> [Problem description]: Every line of the entries below that mentions "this" is to be copied out.
★ ★ ★
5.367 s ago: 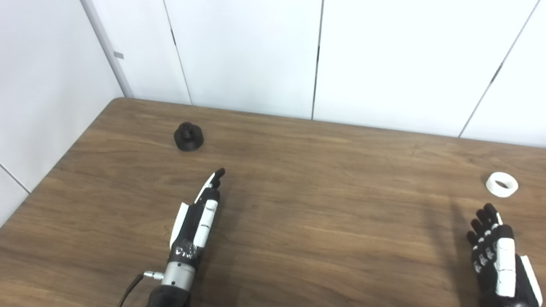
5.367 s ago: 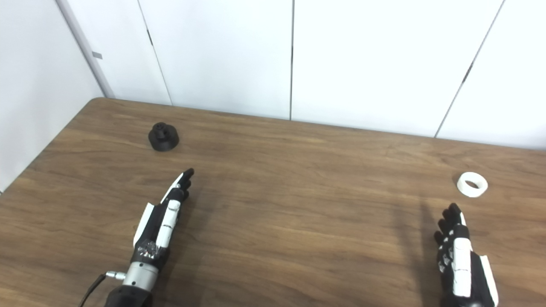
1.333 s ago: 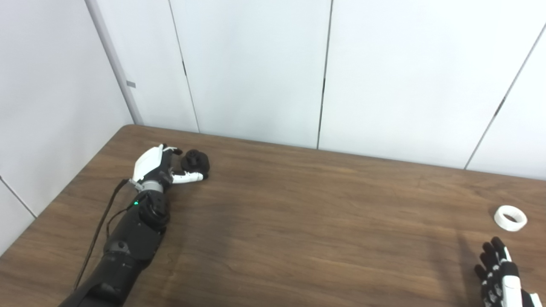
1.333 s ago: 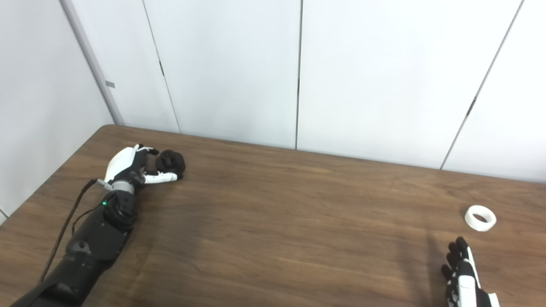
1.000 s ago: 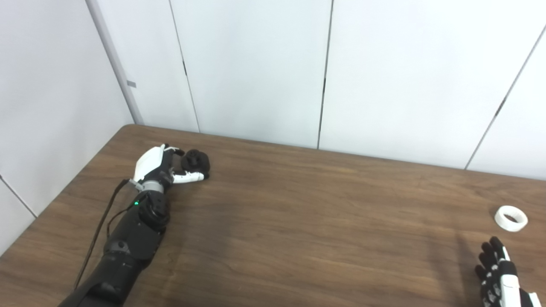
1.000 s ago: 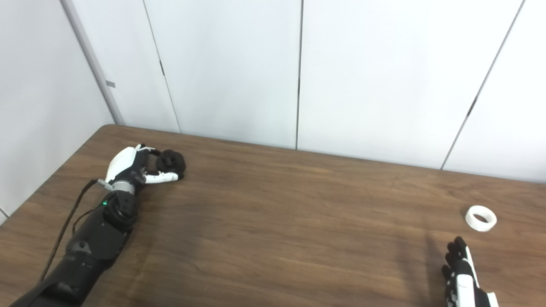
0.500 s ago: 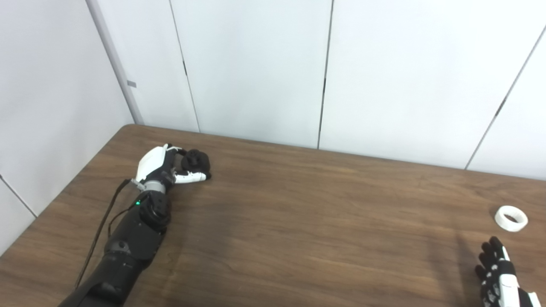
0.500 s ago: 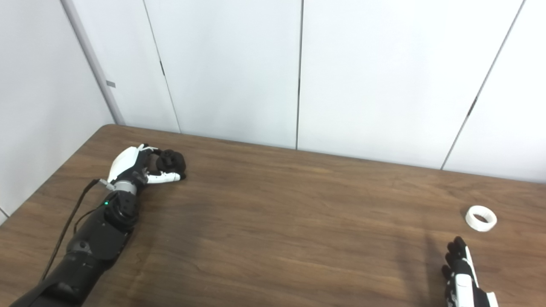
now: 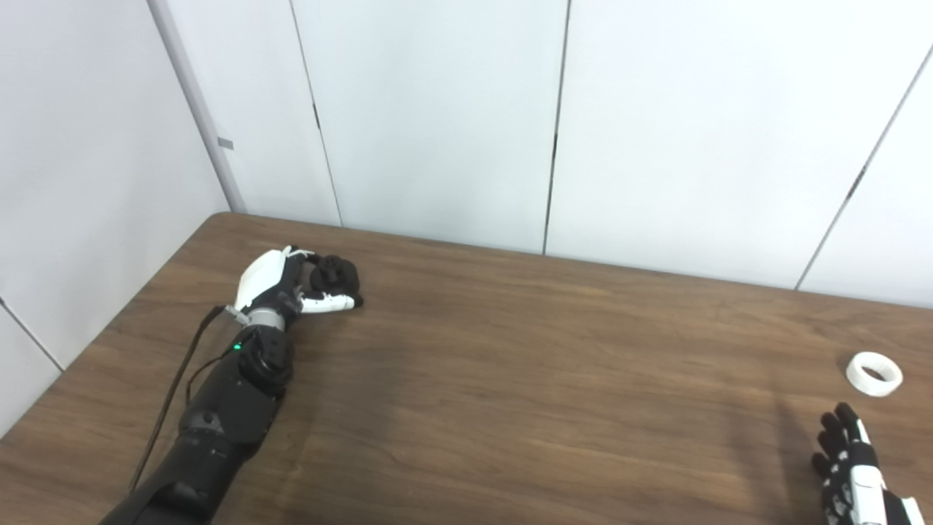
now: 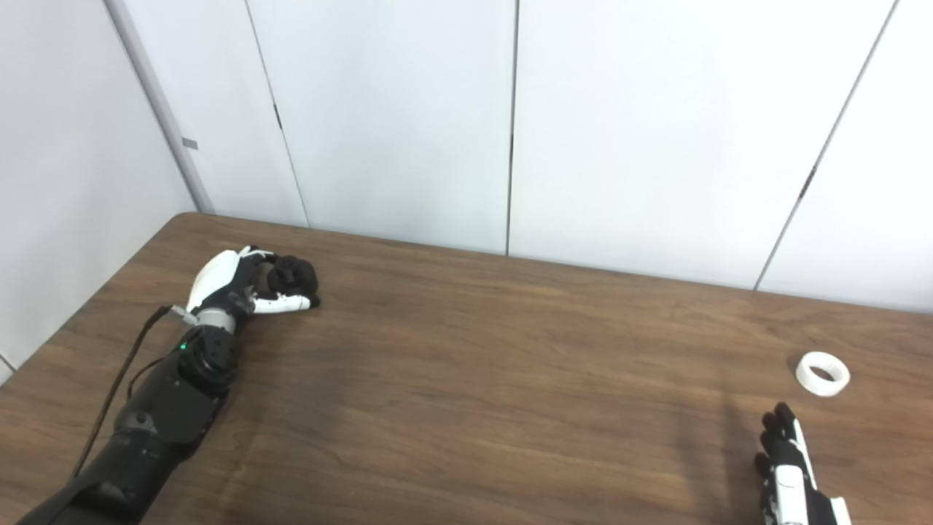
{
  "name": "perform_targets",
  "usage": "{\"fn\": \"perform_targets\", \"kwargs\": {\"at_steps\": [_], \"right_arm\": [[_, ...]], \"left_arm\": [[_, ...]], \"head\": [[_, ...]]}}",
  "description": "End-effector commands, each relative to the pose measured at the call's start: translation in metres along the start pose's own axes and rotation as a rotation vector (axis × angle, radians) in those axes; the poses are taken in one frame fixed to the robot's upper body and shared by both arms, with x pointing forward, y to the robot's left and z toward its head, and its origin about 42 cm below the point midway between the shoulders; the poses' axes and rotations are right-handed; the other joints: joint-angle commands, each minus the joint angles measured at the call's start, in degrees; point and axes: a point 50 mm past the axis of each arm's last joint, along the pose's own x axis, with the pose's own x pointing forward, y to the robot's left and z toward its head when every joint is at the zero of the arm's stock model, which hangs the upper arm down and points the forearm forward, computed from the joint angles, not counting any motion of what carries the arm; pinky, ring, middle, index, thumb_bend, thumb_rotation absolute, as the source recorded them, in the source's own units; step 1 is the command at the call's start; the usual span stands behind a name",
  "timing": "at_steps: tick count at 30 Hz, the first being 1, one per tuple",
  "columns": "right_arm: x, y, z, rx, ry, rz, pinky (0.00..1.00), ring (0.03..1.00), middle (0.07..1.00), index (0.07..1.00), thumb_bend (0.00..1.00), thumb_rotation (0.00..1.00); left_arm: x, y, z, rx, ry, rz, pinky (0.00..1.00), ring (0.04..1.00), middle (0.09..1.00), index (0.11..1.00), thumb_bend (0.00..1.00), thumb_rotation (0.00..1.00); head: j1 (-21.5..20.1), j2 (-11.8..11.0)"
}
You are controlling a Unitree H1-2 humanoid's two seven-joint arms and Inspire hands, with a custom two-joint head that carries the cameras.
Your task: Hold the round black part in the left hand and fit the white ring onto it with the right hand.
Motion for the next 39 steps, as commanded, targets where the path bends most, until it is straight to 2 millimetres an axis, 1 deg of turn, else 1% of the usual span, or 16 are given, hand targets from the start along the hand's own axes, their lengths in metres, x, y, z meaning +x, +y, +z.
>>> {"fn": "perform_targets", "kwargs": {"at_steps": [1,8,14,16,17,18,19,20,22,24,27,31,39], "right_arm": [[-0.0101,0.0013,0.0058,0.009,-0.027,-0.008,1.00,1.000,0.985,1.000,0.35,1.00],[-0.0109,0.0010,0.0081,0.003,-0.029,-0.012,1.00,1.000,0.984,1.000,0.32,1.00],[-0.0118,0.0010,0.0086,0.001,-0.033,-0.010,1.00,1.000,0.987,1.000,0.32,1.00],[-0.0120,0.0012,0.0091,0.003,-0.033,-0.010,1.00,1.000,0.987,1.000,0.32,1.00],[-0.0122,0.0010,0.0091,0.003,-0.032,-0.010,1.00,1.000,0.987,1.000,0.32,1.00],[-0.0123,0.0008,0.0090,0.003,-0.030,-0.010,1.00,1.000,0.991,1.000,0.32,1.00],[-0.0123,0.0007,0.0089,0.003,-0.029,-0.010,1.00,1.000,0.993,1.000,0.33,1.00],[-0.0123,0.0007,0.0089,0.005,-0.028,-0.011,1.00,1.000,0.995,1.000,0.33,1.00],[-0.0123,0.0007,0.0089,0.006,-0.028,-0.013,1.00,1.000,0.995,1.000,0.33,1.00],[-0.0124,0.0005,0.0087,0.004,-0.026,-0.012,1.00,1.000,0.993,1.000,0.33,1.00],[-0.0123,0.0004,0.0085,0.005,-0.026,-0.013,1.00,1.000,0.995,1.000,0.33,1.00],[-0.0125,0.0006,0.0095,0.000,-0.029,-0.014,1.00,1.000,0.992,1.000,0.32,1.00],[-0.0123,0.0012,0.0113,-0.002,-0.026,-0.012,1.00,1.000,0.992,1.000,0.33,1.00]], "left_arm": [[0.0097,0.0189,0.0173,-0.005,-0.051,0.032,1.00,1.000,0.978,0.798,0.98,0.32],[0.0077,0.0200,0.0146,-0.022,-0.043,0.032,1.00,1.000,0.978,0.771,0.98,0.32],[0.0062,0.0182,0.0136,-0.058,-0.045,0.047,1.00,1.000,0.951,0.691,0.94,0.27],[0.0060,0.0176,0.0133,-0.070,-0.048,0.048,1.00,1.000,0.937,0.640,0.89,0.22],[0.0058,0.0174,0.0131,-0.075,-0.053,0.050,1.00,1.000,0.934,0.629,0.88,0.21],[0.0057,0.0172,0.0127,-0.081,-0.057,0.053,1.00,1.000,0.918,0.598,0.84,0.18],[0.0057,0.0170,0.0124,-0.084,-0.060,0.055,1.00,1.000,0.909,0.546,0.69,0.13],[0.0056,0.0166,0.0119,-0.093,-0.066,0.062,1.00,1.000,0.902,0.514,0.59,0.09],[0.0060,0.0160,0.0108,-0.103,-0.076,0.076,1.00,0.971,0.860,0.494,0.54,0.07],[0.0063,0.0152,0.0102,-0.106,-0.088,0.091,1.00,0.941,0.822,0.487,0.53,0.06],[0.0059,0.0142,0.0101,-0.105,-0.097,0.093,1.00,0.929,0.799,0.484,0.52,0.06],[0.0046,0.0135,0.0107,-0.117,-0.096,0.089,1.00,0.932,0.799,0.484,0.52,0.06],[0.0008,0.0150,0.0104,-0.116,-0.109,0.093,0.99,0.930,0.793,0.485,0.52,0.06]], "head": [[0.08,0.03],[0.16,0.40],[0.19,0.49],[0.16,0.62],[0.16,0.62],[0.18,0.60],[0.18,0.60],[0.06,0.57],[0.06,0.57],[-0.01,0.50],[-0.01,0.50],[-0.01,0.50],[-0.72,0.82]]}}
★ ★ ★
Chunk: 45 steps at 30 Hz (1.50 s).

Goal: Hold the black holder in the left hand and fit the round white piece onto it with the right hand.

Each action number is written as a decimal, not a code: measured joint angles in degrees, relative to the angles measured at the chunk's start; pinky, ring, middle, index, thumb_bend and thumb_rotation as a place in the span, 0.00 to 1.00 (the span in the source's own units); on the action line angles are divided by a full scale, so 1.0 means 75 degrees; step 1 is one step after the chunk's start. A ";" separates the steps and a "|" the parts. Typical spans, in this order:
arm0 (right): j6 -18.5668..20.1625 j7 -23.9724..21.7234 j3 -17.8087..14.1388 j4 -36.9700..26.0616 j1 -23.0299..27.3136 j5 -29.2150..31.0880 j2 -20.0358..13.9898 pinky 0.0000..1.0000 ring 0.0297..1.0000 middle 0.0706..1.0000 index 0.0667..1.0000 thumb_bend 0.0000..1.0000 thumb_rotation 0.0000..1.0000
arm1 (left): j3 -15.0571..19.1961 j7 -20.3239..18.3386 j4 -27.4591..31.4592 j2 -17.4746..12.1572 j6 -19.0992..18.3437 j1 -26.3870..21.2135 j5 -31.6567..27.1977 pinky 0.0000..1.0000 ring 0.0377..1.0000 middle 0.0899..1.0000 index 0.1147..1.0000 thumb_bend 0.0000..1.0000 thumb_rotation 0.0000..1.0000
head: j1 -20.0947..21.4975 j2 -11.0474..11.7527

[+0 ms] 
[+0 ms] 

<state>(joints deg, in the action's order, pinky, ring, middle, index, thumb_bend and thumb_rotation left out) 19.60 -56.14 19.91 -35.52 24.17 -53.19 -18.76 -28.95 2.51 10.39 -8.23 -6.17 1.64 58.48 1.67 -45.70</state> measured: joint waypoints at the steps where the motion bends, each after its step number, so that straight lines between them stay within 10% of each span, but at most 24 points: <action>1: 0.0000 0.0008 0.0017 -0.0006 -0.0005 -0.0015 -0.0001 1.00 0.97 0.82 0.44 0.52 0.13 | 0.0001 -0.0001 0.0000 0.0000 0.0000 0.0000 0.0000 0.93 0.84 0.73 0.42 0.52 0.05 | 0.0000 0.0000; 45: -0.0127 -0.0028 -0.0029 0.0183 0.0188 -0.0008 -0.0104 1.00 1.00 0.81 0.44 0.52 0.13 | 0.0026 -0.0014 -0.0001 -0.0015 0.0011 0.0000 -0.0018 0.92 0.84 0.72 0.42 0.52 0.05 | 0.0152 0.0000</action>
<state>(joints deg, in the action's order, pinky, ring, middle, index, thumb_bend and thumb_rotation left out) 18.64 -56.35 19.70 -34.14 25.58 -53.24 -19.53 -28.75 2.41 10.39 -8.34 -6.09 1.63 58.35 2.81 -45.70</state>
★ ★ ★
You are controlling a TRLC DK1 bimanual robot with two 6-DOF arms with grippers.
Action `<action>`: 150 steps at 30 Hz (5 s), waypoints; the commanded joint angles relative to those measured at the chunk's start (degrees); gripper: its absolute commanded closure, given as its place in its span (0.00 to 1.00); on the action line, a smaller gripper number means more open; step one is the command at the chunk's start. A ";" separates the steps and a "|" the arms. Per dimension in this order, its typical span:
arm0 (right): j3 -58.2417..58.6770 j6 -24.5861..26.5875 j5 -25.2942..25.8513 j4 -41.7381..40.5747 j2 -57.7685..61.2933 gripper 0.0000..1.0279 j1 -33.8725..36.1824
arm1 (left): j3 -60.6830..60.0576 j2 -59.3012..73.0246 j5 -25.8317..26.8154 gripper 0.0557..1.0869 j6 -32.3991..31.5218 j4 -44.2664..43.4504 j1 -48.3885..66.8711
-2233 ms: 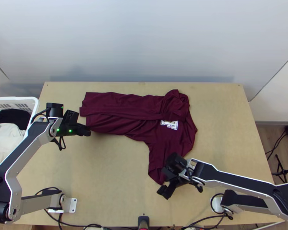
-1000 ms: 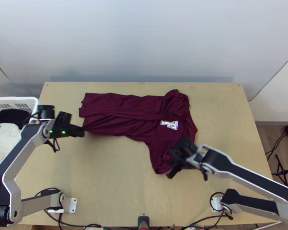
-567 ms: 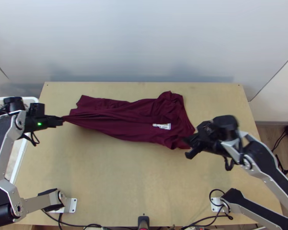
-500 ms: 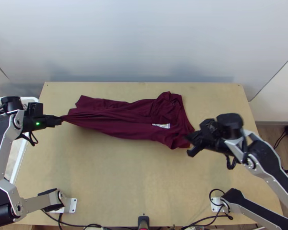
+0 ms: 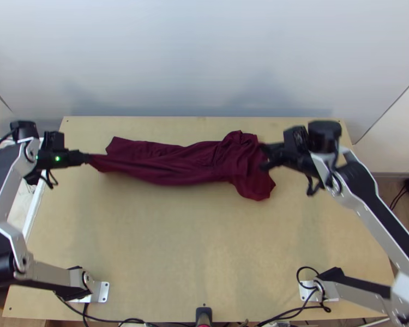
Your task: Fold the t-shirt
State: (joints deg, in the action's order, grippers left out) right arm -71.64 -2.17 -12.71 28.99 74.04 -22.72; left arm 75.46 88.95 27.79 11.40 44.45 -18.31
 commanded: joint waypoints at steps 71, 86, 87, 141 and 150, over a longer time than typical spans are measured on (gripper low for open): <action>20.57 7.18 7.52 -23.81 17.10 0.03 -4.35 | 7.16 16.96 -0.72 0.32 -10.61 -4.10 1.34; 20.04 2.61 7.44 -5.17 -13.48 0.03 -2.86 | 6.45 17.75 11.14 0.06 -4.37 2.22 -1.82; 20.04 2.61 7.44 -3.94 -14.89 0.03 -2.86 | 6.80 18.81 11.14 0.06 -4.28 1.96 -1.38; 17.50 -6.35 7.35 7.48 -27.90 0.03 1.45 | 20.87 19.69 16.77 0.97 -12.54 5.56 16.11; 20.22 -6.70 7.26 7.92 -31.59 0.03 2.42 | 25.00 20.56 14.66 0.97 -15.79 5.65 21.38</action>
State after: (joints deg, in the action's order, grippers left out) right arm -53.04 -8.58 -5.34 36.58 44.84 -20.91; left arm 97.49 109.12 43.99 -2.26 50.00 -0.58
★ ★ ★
> [Output below]:
Each action number is written as a decimal, not a code: measured joint angles in degrees, relative to the angles measured at the chunk's start; pinky, ring, middle, index, thumb_bend and thumb_rotation as a place in the span, 0.00 to 1.00 (the span in the source's own units); on the action line angles are divided by a full scale, so 1.0 means 75 degrees; step 1 is one step after the chunk's start. A ";" separates the steps and a "|" the parts. Typical spans, in this order:
Action `<action>`: 150 steps at 30 Hz (5 s), waypoints; the commanded joint angles relative to those measured at the chunk's start (degrees); gripper: its absolute commanded closure, given as its place in its span (0.00 to 1.00); on the action line, a smaller gripper number means more open; step one is the command at the chunk's start. A ";" separates the steps and a "|" the arms. Per dimension in this order, its typical span:

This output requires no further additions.